(DATA LISTING begins)
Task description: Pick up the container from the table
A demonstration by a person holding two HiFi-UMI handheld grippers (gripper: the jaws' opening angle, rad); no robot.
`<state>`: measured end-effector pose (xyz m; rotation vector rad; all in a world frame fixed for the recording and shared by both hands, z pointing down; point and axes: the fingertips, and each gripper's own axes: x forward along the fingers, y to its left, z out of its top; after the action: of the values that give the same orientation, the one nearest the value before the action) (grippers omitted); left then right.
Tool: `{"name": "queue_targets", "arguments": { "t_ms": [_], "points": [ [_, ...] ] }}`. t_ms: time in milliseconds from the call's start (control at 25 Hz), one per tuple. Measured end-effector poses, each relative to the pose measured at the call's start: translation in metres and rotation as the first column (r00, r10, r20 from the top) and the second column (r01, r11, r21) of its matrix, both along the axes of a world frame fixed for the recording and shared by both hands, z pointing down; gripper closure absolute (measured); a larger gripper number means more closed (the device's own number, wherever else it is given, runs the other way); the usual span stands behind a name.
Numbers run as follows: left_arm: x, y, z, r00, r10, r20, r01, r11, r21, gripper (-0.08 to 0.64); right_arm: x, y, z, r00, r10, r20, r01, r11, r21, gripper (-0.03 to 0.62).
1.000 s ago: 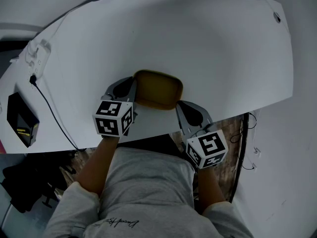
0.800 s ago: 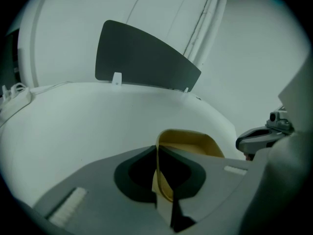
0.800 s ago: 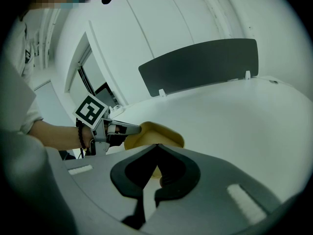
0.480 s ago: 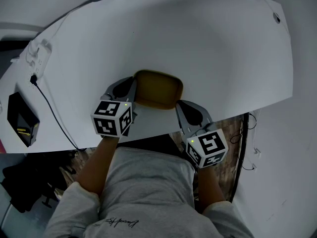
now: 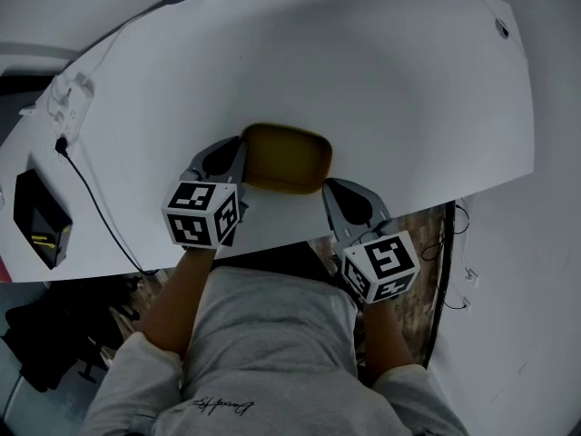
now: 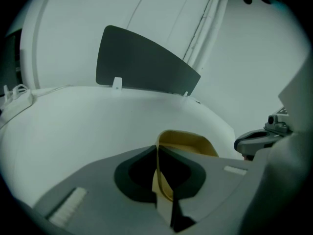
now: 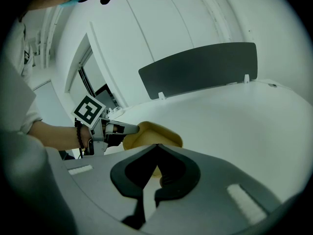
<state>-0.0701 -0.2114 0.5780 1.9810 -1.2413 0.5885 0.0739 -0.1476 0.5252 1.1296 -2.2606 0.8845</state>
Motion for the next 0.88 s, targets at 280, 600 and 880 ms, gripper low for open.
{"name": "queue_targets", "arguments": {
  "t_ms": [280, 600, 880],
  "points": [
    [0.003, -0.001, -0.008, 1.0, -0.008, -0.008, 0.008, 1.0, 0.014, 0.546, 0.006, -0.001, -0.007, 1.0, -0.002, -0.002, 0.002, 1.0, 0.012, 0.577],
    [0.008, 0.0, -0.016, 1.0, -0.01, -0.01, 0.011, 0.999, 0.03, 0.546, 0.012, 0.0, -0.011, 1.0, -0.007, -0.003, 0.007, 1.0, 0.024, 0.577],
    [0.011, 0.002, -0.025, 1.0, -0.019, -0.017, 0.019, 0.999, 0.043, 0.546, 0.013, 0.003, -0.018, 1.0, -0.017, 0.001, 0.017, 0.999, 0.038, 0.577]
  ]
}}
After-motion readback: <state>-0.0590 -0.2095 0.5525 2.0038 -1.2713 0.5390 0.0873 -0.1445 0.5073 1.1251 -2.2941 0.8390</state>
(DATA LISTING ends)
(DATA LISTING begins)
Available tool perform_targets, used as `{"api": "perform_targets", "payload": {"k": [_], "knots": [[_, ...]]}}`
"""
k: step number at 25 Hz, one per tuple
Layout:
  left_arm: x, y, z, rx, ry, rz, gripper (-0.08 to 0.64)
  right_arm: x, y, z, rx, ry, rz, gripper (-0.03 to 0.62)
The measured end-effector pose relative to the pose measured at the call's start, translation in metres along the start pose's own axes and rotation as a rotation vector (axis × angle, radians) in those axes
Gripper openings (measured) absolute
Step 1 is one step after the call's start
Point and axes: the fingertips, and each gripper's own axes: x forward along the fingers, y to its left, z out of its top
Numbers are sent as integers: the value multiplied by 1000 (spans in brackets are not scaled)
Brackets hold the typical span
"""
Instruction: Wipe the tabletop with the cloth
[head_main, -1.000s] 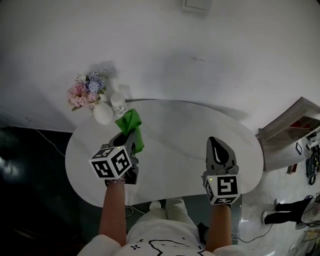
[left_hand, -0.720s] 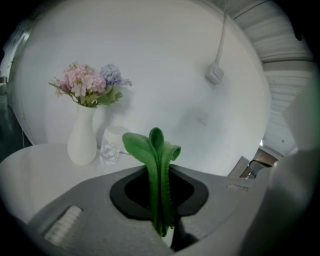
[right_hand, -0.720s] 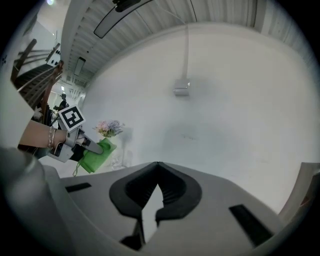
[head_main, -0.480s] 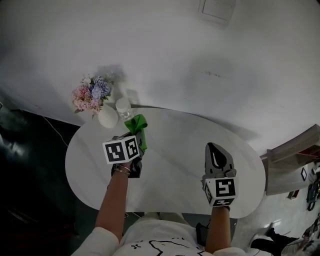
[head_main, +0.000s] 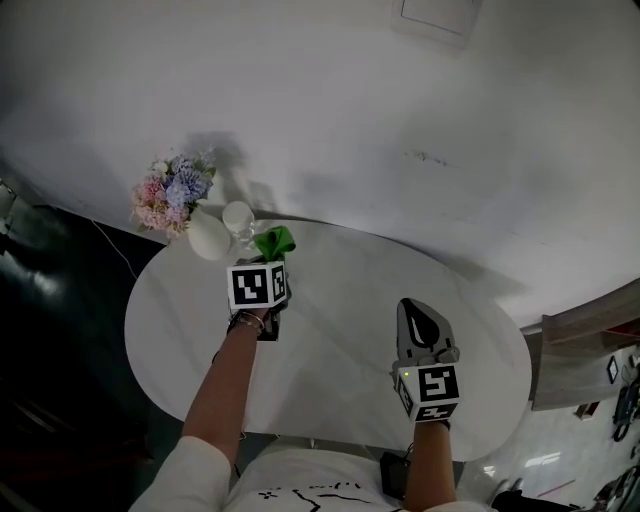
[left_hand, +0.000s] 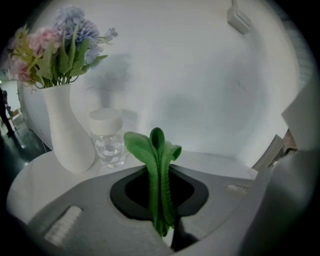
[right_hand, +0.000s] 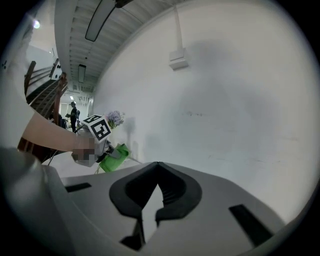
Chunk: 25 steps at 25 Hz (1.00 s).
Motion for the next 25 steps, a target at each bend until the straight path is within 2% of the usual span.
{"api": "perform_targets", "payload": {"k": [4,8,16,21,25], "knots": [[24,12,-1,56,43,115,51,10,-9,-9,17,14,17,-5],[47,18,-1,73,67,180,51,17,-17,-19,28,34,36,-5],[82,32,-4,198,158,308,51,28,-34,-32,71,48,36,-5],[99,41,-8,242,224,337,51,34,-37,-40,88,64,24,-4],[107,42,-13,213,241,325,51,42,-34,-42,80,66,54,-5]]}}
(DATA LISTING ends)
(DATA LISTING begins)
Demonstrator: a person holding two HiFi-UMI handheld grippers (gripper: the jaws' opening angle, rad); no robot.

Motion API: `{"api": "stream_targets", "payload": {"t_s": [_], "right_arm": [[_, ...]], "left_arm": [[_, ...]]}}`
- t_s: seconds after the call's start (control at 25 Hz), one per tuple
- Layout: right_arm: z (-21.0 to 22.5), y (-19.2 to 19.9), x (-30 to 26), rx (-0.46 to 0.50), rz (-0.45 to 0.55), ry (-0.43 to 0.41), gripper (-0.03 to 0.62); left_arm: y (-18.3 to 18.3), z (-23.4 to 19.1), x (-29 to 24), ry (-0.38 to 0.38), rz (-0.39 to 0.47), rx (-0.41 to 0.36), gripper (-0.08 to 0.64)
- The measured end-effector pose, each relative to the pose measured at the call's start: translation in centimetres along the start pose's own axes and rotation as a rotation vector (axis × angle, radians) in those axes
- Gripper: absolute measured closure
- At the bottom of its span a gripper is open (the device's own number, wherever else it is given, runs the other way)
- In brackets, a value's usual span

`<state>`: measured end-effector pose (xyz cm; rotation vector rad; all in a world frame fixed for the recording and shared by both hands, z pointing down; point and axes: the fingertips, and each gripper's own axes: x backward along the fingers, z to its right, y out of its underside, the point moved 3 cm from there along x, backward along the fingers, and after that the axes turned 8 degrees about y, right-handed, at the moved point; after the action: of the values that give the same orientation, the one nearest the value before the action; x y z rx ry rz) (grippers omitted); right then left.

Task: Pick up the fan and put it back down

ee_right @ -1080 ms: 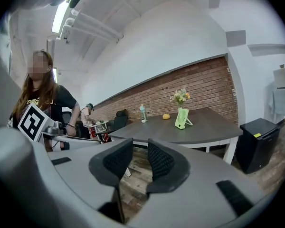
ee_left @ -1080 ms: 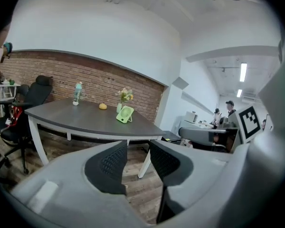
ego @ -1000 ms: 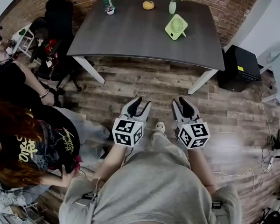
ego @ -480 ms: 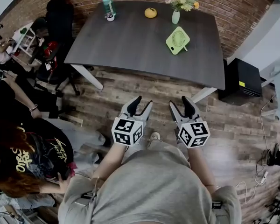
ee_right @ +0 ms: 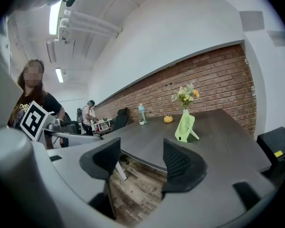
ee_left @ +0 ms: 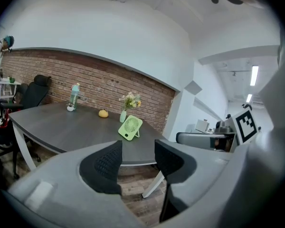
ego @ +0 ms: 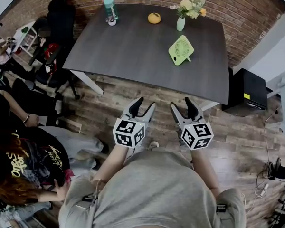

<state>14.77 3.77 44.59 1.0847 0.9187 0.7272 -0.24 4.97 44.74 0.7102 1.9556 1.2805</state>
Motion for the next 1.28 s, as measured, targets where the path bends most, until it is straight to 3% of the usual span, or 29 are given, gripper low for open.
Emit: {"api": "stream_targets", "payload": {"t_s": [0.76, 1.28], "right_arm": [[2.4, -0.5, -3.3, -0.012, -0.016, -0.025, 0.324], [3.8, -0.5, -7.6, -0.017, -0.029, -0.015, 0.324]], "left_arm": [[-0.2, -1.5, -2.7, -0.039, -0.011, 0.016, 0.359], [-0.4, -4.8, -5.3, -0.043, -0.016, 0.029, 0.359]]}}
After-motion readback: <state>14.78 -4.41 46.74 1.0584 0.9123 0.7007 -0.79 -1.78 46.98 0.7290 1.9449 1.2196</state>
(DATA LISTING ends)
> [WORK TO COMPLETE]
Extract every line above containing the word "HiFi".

> [EXERCISE SOLUTION]
A demonstration by a person holding two HiFi-UMI handheld grippers (gripper: the jaws' opening angle, rad); no robot.
Demonstrator: a person holding two HiFi-UMI handheld grippers (gripper: the jaws' opening angle, rad); no robot.

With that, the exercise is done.